▸ **WHAT YOU WILL DO**:
Repeat the lines below exactly as they appear, but leave out the images.

▸ **DATASET EXCERPT**:
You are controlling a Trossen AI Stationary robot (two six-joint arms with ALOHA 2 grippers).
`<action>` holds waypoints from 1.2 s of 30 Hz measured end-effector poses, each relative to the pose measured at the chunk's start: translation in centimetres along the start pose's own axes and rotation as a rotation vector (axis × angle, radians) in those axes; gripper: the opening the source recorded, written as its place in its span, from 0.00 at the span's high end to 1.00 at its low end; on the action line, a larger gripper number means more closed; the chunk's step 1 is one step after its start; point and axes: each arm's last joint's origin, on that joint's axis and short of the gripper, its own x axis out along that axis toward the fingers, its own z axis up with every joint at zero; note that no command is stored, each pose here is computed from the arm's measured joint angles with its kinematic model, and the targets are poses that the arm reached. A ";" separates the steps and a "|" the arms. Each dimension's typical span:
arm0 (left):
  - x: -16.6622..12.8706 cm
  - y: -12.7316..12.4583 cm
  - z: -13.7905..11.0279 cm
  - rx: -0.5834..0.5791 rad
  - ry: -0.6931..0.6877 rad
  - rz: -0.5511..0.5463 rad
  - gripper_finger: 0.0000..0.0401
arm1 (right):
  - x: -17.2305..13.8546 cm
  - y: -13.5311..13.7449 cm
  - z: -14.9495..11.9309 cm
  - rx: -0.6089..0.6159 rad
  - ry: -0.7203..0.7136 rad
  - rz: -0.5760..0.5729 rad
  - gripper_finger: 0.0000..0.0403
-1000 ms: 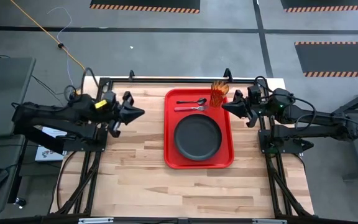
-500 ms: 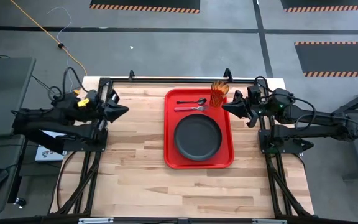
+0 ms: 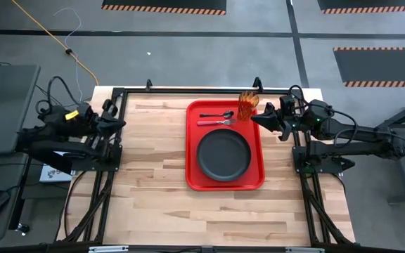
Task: Pick and place plate/cup/fork/spoon on tray
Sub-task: Return to Home Position
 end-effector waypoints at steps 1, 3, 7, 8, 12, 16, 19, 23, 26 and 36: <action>-0.3 0.0 0.0 0.002 -0.013 -0.004 1.00 | 0.0 0.0 0.0 0.004 0.000 0.000 1.00; -0.8 0.1 -0.5 0.002 -0.023 -0.007 1.00 | 0.0 0.0 0.0 0.030 0.000 0.000 1.00; -1.6 0.5 -2.3 -0.017 -0.061 -0.017 1.00 | 0.0 0.0 0.0 0.052 0.000 -0.001 1.00; -1.8 0.6 -2.8 -0.017 -0.076 -0.021 1.00 | 0.0 0.0 0.0 0.052 0.000 -0.001 1.00; -2.1 1.0 -4.7 -0.010 -0.134 -0.033 1.00 | 0.0 -0.1 -0.1 0.049 0.006 -0.009 1.00; -1.7 1.3 -6.2 -0.004 -0.142 -0.036 1.00 | 0.0 -0.2 -0.2 0.051 0.021 -0.021 1.00; -1.5 1.7 -7.9 -0.028 -0.102 -0.024 1.00 | 0.0 -0.3 -0.4 0.057 0.040 -0.037 1.00; -1.5 1.9 -9.0 -0.070 -0.135 -0.047 1.00 | 0.0 -0.4 -0.5 0.060 0.048 -0.044 1.00; -1.4 2.2 -10.6 -0.091 -0.136 -0.048 1.00 | 0.0 -0.4 -0.5 0.066 0.048 -0.044 1.00; -1.4 3.0 -13.5 -0.090 -0.086 0.027 1.00 | 0.0 -0.4 -0.5 0.067 0.051 -0.041 1.00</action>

▸ **SOLUTION FOR THIS TASK**:
You are controlling a Trossen AI Stationary robot (two six-joint arms with ALOHA 2 grippers).
`<action>` holds waypoints from 1.2 s of 30 Hz measured end-effector poses, each relative to the pose measured at the chunk's start: translation in centimetres along the start pose's own axes and rotation as a rotation vector (axis × angle, radians) in those axes; gripper: the opening the source recorded, written as its place in its span, from 0.00 at the span's high end to 1.00 at its low end; on the action line, a larger gripper number means more closed; the chunk's step 1 is one step after its start; point and axes: each arm's last joint's origin, on that joint's axis and short of the gripper, its own x axis out along that axis toward the fingers, its own z axis up with every joint at zero; note that no command is stored, each pose here is computed from the arm's measured joint angles with its kinematic model, and the targets are poses that the arm reached. A ";" separates the steps and a "|" the arms. Each dimension's typical span:
arm0 (left):
  - x: -16.6622..12.8706 cm
  - y: -12.7316..12.4583 cm
  - z: -13.7905..11.0279 cm
  - rx: -0.5834..0.5791 rad
  - ry: -0.6931..0.6877 rad
  - rz: -0.5511..0.5463 rad
  - gripper_finger: 0.0000..0.0401
arm1 (right):
  - x: -17.2305..13.8546 cm
  - y: -13.5311..13.7449 cm
  - z: -14.9495..11.9309 cm
  - rx: -0.6089..0.6159 rad
  - ry: -0.7203..0.7136 rad
  - rz: -0.5760..0.5729 rad
  - gripper_finger: 0.0000..0.0403
-1000 ms: 
-500 ms: 
+0 ms: 
Task: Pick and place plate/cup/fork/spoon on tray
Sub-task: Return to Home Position
 end-effector waypoints at steps 1, 3, 7, 8, 12, 16, 19, 23, 26 and 36: <action>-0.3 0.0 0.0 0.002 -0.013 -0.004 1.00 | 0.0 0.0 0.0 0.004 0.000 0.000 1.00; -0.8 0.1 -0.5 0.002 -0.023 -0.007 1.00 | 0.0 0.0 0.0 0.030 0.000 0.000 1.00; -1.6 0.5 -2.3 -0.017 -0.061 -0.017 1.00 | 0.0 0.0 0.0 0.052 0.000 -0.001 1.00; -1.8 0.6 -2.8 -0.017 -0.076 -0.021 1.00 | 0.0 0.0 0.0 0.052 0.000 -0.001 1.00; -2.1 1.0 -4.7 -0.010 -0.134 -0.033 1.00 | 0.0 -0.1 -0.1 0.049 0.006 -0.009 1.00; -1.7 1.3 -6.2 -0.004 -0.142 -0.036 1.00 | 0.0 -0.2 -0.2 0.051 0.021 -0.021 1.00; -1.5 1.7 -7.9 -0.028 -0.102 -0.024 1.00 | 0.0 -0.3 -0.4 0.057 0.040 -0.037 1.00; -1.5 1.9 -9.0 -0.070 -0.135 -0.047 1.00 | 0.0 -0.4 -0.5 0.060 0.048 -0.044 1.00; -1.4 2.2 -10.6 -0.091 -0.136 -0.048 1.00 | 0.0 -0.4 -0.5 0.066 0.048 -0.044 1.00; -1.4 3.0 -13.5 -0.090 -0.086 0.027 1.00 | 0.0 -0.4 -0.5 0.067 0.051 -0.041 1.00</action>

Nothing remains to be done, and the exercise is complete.